The primary objective at Site 1201 was to drill a cased reentry hole into basement and install a broadband seismic observatory with a battery assembly and data-recording unit. There were also numerous ancillary scientific goals related to cores or wireline logs obtained at the proposed drill site. We hoped to address the following topics: geochemistry, age and isotopic characteristics of the upper ocean crust, Pacific plate paleolatitude and tectonic drift, and Tertiary climate, sedimentation, and ash deposition. The sediment column and igneous basement at Site 1201 were cored successfully, and the borehole seismometer was emplaced as planned. Consequently, it should be possible to accomplish most of the scientific objectives related to coring and placement of the seismic observatory; many were accomplished during the leg itself. The logging program, however, was seriously curtailed owing to technical difficulties and the collapse of the borehole before the logging program in the lower part of the borehole could be completed.

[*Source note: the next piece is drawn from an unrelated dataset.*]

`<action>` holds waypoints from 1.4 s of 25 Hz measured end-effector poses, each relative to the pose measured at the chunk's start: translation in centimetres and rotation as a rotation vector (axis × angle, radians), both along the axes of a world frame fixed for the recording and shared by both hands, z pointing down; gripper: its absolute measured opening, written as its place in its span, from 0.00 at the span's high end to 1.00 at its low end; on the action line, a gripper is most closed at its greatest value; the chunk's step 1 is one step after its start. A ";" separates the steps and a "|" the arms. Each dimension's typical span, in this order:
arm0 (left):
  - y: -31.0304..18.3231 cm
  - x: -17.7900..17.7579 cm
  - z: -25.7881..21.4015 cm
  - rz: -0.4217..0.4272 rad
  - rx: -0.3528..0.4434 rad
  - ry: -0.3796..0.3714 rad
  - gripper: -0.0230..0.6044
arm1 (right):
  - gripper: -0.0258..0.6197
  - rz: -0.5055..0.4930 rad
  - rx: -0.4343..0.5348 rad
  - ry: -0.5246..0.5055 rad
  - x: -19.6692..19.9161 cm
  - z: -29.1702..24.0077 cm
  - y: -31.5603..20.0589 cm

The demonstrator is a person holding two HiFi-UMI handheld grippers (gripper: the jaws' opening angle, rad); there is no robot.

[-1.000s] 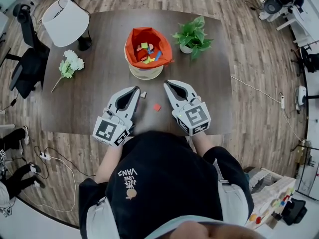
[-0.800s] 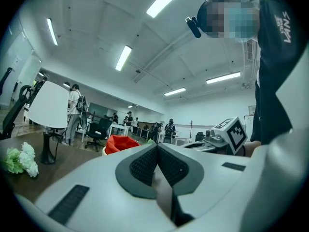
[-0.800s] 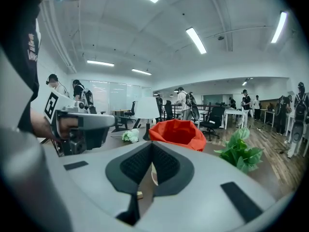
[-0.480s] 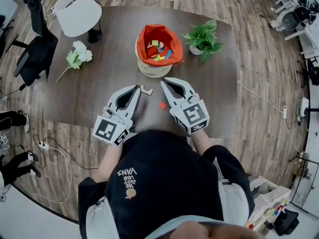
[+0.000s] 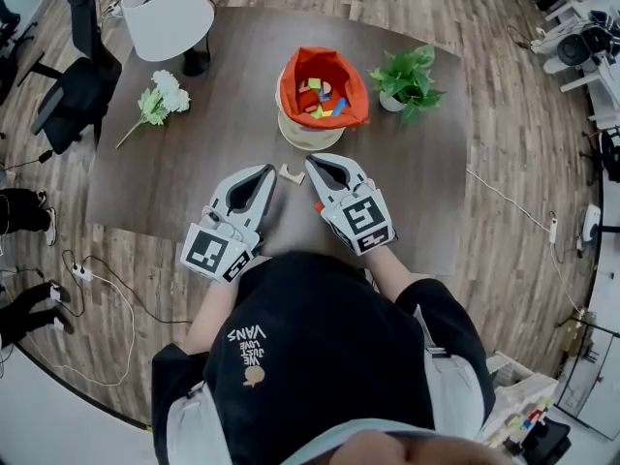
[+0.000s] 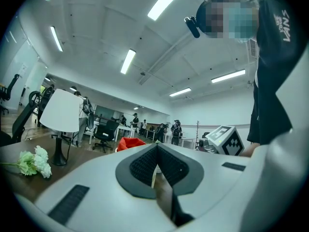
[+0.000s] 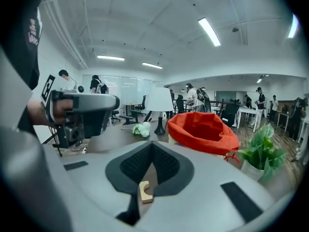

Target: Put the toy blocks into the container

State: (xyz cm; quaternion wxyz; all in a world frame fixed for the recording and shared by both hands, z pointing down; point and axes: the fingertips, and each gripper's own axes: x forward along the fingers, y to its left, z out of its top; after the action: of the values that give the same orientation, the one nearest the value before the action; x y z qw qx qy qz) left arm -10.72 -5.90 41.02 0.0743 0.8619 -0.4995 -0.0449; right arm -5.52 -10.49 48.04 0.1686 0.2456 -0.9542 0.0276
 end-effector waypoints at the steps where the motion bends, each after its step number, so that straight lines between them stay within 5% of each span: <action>1: 0.0 0.0 0.0 0.000 0.000 0.000 0.95 | 0.93 -0.003 -0.007 0.003 -0.2 0.4 0.0; 26: 0.0 -0.5 0.5 -0.021 -0.013 0.019 0.95 | 0.93 -0.111 -0.126 0.180 -3.1 8.8 1.1; 30: 0.1 -0.6 0.5 -0.027 -0.015 0.022 0.95 | 0.80 -0.128 -0.150 0.221 -3.3 10.2 1.4; 35: 0.1 -0.6 0.4 -0.027 -0.015 0.024 0.95 | 0.77 -0.150 -0.175 0.271 -3.5 12.0 1.6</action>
State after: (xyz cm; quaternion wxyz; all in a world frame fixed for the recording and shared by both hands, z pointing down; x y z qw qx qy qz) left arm -11.36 -5.83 41.47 0.0862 0.8539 -0.5105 -0.0527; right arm -9.01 -8.92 60.06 0.3182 0.1594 -0.9323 0.0644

Drilling at Site 1201 yielded a composite 600-m-thick sedimentary and basaltic section through Miocene to Eocene strata with three major unconformities, between 0 and 5 Ma, 14.8 and 24.1 Ma, and in the top section of Biozone NP24. Holes 1201A, 1201B, and 1201C were cored to a maximum depth of 90 meters below seafloor (mbsf) with the advanced piston corer/extended core barrel (APC/XCB) system and recovered soft pelagic sediments. Hole 1201D was cored with the rotary core barrel (RCB) to 600 mbsf with excellent recovery (78%). Hole 1201E consists of a cased reentry hole with the seismometer instrumentation cemented into the basaltic basement.

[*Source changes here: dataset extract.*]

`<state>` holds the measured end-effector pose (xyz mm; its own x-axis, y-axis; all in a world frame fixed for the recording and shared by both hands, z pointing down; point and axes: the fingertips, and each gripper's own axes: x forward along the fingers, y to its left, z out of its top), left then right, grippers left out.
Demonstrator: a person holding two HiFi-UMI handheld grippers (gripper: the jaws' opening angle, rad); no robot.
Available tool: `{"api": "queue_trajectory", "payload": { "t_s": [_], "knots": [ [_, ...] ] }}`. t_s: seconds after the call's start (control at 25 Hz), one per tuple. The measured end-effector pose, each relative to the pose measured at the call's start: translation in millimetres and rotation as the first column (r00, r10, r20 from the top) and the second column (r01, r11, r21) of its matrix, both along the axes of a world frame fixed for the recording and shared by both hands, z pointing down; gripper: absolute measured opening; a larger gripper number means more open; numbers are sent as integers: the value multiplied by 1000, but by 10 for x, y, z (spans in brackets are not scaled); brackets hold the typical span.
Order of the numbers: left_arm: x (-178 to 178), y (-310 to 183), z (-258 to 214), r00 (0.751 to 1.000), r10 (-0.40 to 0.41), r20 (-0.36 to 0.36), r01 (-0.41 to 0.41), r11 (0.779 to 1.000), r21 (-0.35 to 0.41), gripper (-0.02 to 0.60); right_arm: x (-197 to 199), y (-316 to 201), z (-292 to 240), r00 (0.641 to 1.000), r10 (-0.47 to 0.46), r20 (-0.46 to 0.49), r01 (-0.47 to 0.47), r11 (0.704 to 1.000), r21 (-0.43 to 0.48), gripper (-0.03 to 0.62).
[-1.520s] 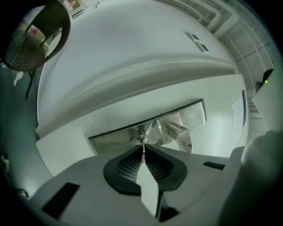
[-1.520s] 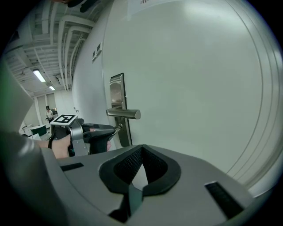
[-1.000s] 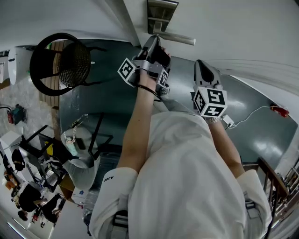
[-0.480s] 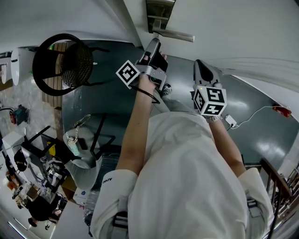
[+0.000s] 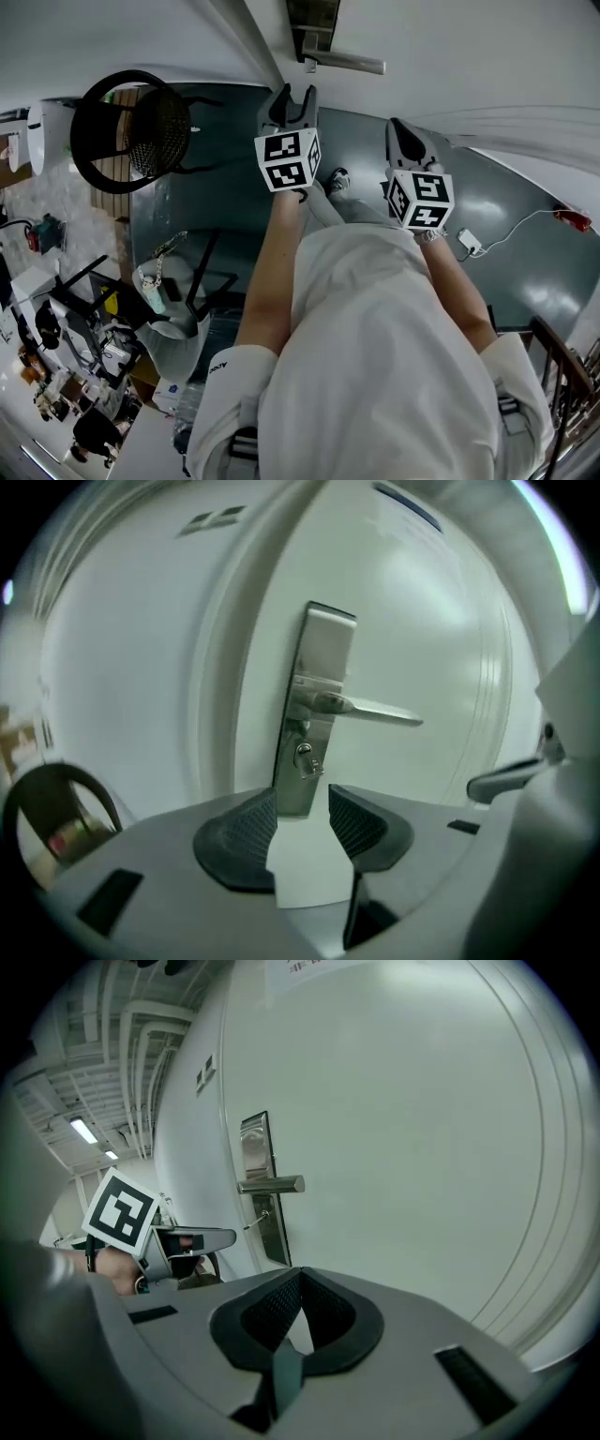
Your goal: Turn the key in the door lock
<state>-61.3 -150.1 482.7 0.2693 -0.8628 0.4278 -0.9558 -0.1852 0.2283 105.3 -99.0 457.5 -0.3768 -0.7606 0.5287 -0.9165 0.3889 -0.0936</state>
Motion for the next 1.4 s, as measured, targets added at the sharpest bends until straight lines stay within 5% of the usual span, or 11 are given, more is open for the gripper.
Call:
{"api": "queue_trajectory", "payload": {
  "t_s": [0.08,0.16,0.28,0.48,0.72,0.84,1.04,1.2,1.4],
  "knots": [
    [37,-24,-30,978,35,204,-44,998,39,179,20,9,9,1000,3,1,-3,1000,-1,0],
    [112,-64,-28,931,66,359,-98,993,71,179,57,24,35,1000,12,-1,-12,1000,-6,0],
    [182,-121,-77,856,62,513,-140,984,114,179,121,55,66,999,31,-8,-31,999,-16,0],
    [237,-261,-128,771,23,636,-144,980,139,179,226,67,58,998,54,-17,-54,998,-13,0],
    [289,-419,-3,750,33,660,-145,983,115,178,295,12,53,997,77,-12,-77,997,-6,0],
    [297,-447,26,759,35,651,-135,985,104,102,299,-12,61,997,81,-13,-81,997,-8,0],
    [288,-451,30,784,13,620,-97,990,102,75,290,-58,97,997,71,-16,-72,997,-17,0],
    [274,-471,8,881,-12,473,-38,995,96,66,291,-70,119,998,67,-17,-67,997,-23,0],
    [219,-466,-35,966,-55,253,39,997,68,63,328,-61,157,997,70,-20,-71,997,-30,0]
  ]
}}
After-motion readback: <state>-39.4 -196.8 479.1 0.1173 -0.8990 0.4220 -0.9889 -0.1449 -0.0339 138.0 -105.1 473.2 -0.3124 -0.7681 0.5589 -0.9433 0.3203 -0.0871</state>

The sedimentary section at Site 1201 consists of two lithostratigraphic units. The uppermost unit (0-53 mbsf) consists of clays, cherts, and interbedded sandstones and silty claystones that contain a significant red clay content. The underlying unit (53-509 mbsf) is composed of interbedded dark gray and dark green to gray-green sandstone and silty claystone with breccia and claystone. These sediments are composed of detrital volcaniclastic material from the Palau-Kyushu Ridge that has been reworked by turbidity currents. Turbidites exhibit a downhole trend from high-energy to low-energy turbidites. Changes in sediment supply, basin slope gradient, proximity to the source arc, tectonics (uplift and volcanism), erosion, and sea level could be responsible, in whole or part, for the change in the energetics of the turbidity currents. The diagenetic history is documented by changes in clay mineral and zeolite assemblages with depth that are consistent with changes in pore water composition. A 2.5-m-thick marine claystone is present immediately above the basaltic basement contact at 509 mbsf.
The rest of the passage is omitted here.